Friday, November 3, 2006

almost.

Sitting in my computer class yesterday, I was discussing website development and bemoaning the fact that a website I've agreed to create has no CONTENT (which is the number one thing you need, BEFORE layout, and cute graphics, and rollover buttons!) and I said "I can do the code, but I can't _write._"

That struck me:
I used to write.
I used to write well.
Then a chunk of my brain decided to grow all wonky, and after 14 hours of surgery and months of confusion, dizziness, and migraines, I discovered that something was missing.
A lot was missing. What wasn't missing was damaged.
My hearing.
My balance.
My memory.

I used to hear music in the center of my head--I loved loud music and live concerts...now it's all on one side and kind of flat.
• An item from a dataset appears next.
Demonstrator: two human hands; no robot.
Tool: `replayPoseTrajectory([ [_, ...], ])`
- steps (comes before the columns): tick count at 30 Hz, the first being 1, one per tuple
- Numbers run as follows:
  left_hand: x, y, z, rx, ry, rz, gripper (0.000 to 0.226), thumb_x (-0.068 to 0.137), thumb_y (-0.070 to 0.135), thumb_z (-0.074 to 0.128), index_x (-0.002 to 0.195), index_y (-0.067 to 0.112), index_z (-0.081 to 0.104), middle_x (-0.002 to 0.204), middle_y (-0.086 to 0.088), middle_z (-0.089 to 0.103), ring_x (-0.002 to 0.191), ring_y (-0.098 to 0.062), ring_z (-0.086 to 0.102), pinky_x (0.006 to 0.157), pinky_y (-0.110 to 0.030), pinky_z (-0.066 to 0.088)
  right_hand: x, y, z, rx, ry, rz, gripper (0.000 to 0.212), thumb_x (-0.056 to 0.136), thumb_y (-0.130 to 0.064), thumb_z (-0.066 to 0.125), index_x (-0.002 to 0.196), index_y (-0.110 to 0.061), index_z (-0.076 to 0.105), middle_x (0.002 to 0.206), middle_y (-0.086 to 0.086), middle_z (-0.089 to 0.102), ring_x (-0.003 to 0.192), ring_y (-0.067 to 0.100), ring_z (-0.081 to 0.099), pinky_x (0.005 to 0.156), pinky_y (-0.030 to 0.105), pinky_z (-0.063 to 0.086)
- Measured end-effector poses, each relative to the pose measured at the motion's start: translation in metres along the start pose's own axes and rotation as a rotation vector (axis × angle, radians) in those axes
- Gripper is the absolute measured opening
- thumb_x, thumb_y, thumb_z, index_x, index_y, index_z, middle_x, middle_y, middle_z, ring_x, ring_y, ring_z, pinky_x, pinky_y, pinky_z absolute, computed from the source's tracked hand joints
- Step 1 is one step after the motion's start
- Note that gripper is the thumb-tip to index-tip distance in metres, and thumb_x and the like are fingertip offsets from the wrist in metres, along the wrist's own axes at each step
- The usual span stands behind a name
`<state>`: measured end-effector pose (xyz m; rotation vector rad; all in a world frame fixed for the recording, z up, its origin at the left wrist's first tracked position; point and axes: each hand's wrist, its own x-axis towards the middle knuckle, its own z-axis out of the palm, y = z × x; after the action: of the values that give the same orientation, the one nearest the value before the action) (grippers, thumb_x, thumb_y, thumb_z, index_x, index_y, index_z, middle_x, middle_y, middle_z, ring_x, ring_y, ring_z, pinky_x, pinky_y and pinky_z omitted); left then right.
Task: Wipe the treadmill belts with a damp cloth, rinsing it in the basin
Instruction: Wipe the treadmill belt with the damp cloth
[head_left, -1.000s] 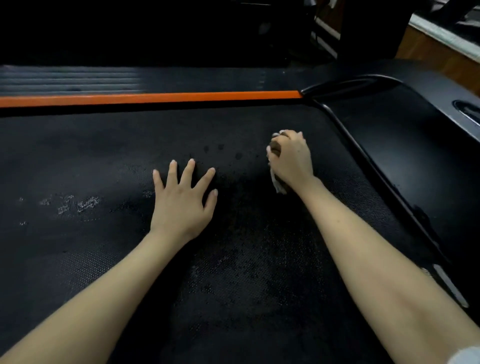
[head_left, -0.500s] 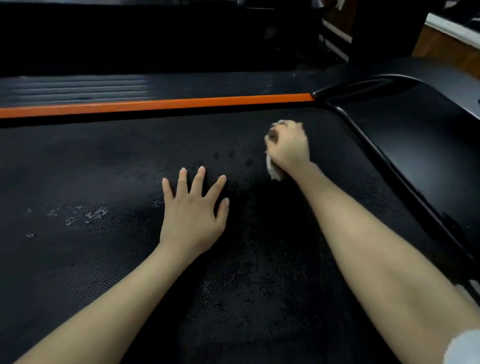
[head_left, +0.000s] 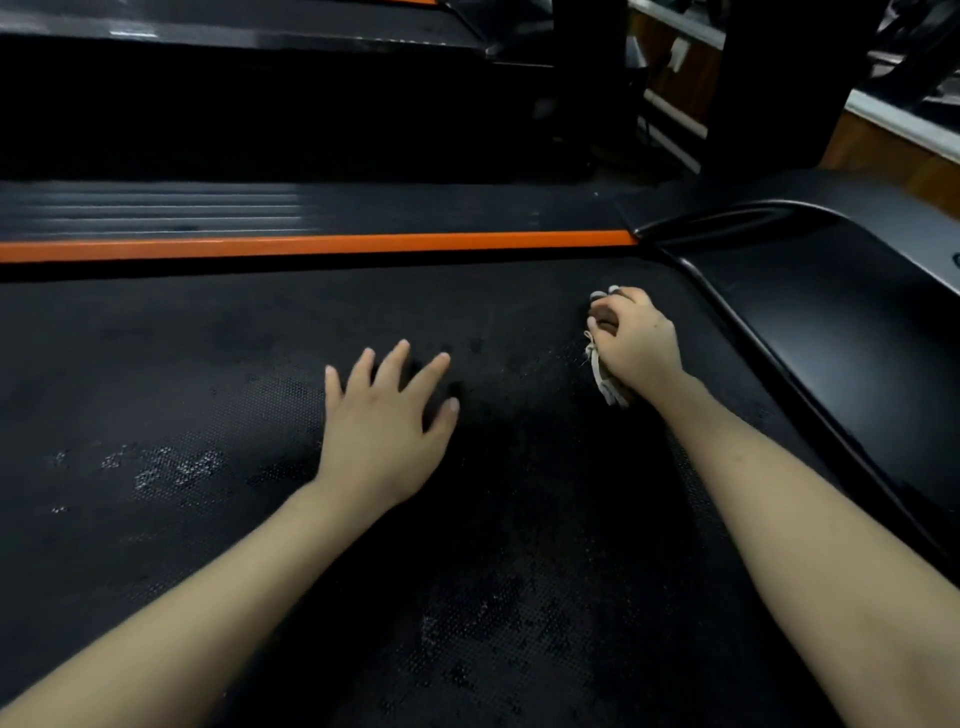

When I read poetry I could hear it, like music, in my head. Incredible depths and far off whispers, and a sense of something greater than the words alone.
When I wrote, I could reach that level, where as I wrote I could hear the different stories and worlds building. I could _feel_ it, I could direct it.

I no longer read poetry. Even stuff I loved, before.
Now it's like sensing something just beyond the edge of the light, something huge and ponderous and incredible, but never being able to see it.
It's like remembering how music _really_ sounds.
It's like seeing a photo of yourself, and having no idea when it was taken or what you were doing.

My writing is like that, now.
I can feel it almost becoming music, but I get lost in trying to get the words out of my head and the tune falters, dies.
Even this whole entry disgusts me--it's _almost_ what I wanted to say, and how I wanted to say it, but that's like saying a little melody is _almost_ an orchestral score.
.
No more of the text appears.